El dato implica que más de 4 de cada 10 personas ocupadas trabajan fuera del sistema formal, en un contexto en el que también creció el desempleo, que se ubicó en el 7,5% según el Instituto Nacional de Estadística y Censos. En la comparación interanual, la informalidad aumentó cerca de un punto porcentual.
El estudio fue coordinado por Roxana Maurizio y Luis Beccaria, y desarrollado por el Área de Empleo, Distribución e Instituciones Laborales del Instituto Interdisciplinario de Economía Política (IIEP) de la Facultad de Ciencias Económicas.
Entre los principales datos, se destaca que el 32% de los trabajadores informales vive en hogares pobres, mientras que un 27% se encuentra en situación de vulnerabilidad económica.
La problemática impacta con mayor fuerza en los extremos etarios. Siete de cada diez jóvenes de entre 16 y 24 años están en la informalidad, lo que refleja las dificultades para ingresar al mercado laboral. En tanto, los trabajadores de entre 25 y 44 años registran una tasa del 42,2%, mientras que en el grupo de 45 a 64 años baja al 34,2%. Por su parte, las personas de 65 años o más presentan un nivel del 57,8%.

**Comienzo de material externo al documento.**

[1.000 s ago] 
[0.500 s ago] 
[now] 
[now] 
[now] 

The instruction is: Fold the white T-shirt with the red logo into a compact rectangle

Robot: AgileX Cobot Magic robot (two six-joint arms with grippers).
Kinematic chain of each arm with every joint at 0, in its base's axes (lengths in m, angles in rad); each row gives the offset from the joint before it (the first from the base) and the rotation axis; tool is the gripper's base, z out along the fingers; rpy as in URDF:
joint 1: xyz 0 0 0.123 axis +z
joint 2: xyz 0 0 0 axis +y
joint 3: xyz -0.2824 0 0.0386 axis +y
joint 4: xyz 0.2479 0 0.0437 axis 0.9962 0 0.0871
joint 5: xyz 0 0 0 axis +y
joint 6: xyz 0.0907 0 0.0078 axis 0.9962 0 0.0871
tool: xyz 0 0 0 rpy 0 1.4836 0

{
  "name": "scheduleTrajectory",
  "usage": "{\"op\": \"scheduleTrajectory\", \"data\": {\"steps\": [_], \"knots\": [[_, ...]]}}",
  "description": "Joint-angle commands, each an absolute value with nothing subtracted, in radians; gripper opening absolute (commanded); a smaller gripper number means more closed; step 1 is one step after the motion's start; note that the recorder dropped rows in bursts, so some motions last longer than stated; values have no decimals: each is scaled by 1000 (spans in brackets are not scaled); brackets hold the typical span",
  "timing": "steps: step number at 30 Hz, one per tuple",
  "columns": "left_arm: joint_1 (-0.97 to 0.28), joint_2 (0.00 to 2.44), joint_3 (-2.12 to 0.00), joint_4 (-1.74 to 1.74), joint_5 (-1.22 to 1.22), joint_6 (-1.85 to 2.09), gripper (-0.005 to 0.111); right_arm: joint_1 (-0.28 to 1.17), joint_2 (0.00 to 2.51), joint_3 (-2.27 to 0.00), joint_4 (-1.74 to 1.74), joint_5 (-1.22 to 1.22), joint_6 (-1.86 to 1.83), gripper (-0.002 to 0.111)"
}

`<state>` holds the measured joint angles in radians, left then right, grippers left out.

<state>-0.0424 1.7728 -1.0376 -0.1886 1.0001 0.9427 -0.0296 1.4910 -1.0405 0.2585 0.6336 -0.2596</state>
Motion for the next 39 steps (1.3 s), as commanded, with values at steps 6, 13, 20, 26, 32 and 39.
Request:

El informe también señala que la mayor concentración de empleo informal se da en el Gran Buenos Aires, y advierte que estos niveles son similares a los registrados en 2008, lo que evidencia la persistencia estructural del problema.
En el plano regional, al comparar con otros países de América Latina, Argentina se ubica en el cuarto lugar en términos de informalidad laboral, por detrás de Chile, Brasil y Costa Rica.